Researchers at Tel Aviv University say they have discovered that an important cell-maintenance process—autophagy—is reduced in the brains of schizophrenic patients. The findings in the study (“Autophagy has a key role in the pathophysiology of schizophrenia”), published in Molecular Psychiatry, could advance the understanding of schizophrenia and enable the development of new diagnostic tests and drug treatments for the disease, according to the scientists.

“We discovered a new pathway that plays a part in schizophrenia,” said Illana Gozes, Ph.D., the Lily and Avraham Gildor Chair for the Investigation of Growth Factors, the director of the Adams Super Center for Brain Studies at the Sackler Faculty of Medicine, and a member of the Sagol School of Neuroscience at Tel Aviv University. “By identifying and targeting the proteins known to be involved in the pathway, we may be able to diagnose and treat the disease in new and more effective ways.”
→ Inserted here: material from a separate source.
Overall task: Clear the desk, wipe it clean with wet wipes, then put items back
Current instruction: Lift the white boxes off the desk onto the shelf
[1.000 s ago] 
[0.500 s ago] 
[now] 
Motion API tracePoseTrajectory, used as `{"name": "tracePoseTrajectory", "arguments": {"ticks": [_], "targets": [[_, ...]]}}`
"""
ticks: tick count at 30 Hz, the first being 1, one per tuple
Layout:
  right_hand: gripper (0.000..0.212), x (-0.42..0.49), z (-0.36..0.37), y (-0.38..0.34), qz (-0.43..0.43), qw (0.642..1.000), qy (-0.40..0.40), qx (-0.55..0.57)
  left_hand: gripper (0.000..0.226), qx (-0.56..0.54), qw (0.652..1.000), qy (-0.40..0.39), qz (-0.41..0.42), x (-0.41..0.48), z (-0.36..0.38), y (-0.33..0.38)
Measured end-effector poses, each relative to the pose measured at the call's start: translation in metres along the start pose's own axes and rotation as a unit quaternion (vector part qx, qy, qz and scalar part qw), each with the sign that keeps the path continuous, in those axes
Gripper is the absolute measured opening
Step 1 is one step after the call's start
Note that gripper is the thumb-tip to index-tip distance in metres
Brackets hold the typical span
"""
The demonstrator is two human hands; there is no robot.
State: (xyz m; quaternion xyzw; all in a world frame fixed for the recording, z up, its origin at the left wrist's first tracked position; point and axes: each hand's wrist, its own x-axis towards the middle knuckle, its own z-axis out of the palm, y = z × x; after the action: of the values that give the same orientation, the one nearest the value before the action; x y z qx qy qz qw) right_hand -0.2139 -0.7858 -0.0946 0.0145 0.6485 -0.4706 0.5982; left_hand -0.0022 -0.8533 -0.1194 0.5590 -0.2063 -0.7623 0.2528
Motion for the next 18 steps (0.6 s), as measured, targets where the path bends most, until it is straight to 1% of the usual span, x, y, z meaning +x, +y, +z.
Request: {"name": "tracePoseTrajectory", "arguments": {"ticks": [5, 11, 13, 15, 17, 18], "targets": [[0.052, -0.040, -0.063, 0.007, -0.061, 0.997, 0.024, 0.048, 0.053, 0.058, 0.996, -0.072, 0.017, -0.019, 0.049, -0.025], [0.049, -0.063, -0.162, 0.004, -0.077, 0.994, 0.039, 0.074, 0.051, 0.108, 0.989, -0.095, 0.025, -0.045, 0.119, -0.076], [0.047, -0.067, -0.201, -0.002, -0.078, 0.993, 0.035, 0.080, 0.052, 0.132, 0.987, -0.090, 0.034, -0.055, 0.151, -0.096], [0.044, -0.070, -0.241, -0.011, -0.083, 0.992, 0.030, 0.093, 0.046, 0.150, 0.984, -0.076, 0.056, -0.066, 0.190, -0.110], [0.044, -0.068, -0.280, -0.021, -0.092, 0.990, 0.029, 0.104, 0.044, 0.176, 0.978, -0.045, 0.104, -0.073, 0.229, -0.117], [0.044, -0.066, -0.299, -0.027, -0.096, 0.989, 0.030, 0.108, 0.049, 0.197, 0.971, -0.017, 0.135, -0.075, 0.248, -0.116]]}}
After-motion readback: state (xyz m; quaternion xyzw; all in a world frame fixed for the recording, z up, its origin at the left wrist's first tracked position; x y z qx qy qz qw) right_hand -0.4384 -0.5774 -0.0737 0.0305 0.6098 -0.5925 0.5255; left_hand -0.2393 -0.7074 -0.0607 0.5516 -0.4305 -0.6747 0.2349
Autophagy is like the cell’s housekeeping service, cleaning up unnecessary and dysfunctional cellular components. The process, in which a membrane engulfs and consumes the clutter, is essential to maintaining cellular health. But when autophagy is blocked, it can lead to cell death. Several studies have tentatively linked blocked autophagy to the death of brain cells seen in Alzheimer’s disease.

“Several key proteins govern the autophagy pathway including beclin1 and microtubule associated protein 1 light chain 3 (LC3),” wrote the investigators. “Here, we show a brain-specific reduction in beclin1 expression in postmortem hippocampus of schizophrenia patients, not detected in peripheral lymphocytes.”

More specifically, Dr. Gozes’ team found RNA evidence of decreased levels of beclin 1 in the hippocampus of schizophrenia patients, a brain region central to learning and memory. Beclin 1 is central to initiating autophagy. Its deficit suggests that the process is indeed blocked in schizophrenia patients. Developing drugs to boost beclin 1 levels and restart autophagy could offer a new way to treat schizophrenia, the researchers say.

“It is all about balance,” noted Dr. Gozes. “Paucity in beclin 1 may lead to decreased autophagy and enhanced cell death. Our research suggests that normalizing beclin 1 levels in schizophrenia patients could restore balance and prevent harmful brain-cell death.”

The scientists also looked at protein levels in the blood of schizophrenia patients. They found no difference in beclin 1 levels, suggesting that the deficit is limited to the hippocampus. But the researchers also discovered increased levels of another protein, activity-dependent neuroprotective protein (ADNP), which has been shown to be essential for brain formation and function, in the patients’ white blood cells. Previous studies have shown that ADNP is also deregulated in the brains of schizophrenia patients.

The researchers think the body may boost ADNP levels to protect the brain when beclin 1 levels fall and autophagy is derailed. ADNP, then, could potentially serve as a biomarker, allowing schizophrenia to be diagnosed with a simple blood test.

To further explore the involvement of ADNP in autophagy, the researchers ran a biochemical test on the brains of mice. The test showed that ADNP interacts with LC3. In light of the newfound correlation between autophagy and schizophrenia, they believe that this interaction may constitute part of the mechanism by which ADNP protects the brain.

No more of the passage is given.